SUPPLIED MATERIAL -
--- START ---

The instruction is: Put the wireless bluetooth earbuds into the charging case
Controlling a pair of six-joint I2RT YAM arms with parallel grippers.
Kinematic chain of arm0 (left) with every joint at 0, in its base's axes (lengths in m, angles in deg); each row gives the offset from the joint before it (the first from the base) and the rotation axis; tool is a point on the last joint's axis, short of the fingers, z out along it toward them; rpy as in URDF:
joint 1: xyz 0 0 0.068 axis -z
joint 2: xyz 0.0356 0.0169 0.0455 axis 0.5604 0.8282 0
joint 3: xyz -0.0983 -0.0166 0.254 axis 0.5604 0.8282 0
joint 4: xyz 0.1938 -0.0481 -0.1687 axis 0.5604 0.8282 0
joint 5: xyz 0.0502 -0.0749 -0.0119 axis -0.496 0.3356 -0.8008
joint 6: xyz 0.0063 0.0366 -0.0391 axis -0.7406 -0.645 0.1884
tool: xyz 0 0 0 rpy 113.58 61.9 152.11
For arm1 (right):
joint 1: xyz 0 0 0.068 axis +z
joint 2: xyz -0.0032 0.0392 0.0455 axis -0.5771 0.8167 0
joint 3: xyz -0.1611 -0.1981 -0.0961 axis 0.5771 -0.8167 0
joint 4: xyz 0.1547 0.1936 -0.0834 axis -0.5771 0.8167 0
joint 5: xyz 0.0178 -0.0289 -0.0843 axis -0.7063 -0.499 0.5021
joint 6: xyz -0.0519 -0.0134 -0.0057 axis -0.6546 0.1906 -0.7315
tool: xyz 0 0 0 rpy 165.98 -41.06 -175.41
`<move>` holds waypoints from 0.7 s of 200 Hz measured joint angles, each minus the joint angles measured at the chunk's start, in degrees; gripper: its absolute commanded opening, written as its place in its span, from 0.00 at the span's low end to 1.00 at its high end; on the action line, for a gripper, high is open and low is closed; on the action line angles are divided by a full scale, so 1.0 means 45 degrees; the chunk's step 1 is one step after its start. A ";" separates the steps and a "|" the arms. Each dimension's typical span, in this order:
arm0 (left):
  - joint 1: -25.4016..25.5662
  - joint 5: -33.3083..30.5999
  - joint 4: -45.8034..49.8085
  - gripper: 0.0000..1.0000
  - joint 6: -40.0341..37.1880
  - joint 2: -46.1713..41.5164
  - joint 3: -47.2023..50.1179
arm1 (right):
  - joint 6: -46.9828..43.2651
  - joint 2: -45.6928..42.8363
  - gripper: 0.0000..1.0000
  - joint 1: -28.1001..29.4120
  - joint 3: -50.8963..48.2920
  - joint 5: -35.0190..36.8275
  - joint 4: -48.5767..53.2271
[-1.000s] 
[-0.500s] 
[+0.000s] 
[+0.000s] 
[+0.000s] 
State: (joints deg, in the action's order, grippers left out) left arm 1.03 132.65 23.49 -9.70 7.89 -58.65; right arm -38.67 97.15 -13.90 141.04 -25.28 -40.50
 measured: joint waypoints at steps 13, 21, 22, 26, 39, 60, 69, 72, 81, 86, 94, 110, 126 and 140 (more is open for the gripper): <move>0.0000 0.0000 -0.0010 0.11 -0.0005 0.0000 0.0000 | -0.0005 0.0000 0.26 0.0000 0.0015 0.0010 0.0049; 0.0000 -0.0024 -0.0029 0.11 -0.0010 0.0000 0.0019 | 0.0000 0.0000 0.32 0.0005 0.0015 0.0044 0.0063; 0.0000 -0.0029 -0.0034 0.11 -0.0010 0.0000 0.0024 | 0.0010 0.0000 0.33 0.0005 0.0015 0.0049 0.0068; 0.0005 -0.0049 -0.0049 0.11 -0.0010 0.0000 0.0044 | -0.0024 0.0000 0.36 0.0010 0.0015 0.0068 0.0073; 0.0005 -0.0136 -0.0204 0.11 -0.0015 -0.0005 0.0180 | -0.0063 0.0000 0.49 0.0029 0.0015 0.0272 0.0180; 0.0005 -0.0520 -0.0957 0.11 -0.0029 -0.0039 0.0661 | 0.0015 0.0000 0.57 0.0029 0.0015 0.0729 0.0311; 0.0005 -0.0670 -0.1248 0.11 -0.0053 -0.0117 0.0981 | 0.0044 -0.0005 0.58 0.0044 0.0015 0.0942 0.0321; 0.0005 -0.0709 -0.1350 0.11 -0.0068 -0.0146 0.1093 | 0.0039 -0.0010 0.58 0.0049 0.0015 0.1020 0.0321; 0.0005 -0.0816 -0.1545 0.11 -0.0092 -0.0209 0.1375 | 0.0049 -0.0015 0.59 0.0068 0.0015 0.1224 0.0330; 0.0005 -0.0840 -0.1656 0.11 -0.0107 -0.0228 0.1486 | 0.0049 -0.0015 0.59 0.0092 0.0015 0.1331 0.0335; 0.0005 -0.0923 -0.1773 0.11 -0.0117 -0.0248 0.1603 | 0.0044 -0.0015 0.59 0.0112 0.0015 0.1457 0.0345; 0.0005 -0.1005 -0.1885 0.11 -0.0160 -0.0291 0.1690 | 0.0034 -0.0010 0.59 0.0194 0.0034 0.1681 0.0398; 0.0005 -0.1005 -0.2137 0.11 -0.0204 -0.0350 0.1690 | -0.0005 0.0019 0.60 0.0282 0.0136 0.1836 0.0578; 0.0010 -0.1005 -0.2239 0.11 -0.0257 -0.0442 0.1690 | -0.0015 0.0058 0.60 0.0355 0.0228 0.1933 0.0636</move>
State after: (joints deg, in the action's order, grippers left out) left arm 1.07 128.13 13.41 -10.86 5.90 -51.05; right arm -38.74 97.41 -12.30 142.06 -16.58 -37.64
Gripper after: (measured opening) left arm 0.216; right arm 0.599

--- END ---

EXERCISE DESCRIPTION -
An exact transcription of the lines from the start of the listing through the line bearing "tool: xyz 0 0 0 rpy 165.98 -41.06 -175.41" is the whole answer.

SOLUTION TO THIS EXERCISE -
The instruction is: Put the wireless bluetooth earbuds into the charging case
Controlling a pair of six-joint I2RT YAM arms with parallel grippers.
Kinematic chain of arm0 (left) with every joint at 0, in its base's axes (lengths in m, angles in deg); each row gives the offset from the joint before it (the first from the base) and the rotation axis; tool is a point on the last joint's axis, short of the fingers, z out along it toward them; rpy as in URDF:
joint 1: xyz 0 0 0.068 axis -z
joint 2: xyz 0.0356 0.0169 0.0455 axis 0.5604 0.8282 0
joint 3: xyz -0.0983 -0.0166 0.254 axis 0.5604 0.8282 0
joint 4: xyz 0.1938 -0.0481 -0.1687 axis 0.5604 0.8282 0
joint 5: xyz 0.0502 -0.0749 -0.0119 axis -0.496 0.3356 -0.8008
joint 6: xyz 0.0063 0.0366 -0.0391 axis -0.7406 -0.645 0.1884
tool: xyz 0 0 0 rpy 113.58 61.9 152.11
For arm1 (right):
joint 1: xyz 0 0 0.068 axis +z
joint 2: xyz -0.0032 0.0392 0.0455 axis -0.5771 0.8167 0
joint 3: xyz -0.1611 -0.1981 -0.0961 axis 0.5771 -0.8167 0
joint 4: xyz 0.1547 0.1936 -0.0834 axis -0.5771 0.8167 0
joint 5: xyz 0.0178 -0.0289 -0.0843 axis -0.7063 -0.499 0.5021
joint 6: xyz -0.0519 -0.0134 -0.0057 axis -0.6546 0.1906 -0.7315
tool: xyz 0 0 0 rpy 165.98 -41.06 -175.41

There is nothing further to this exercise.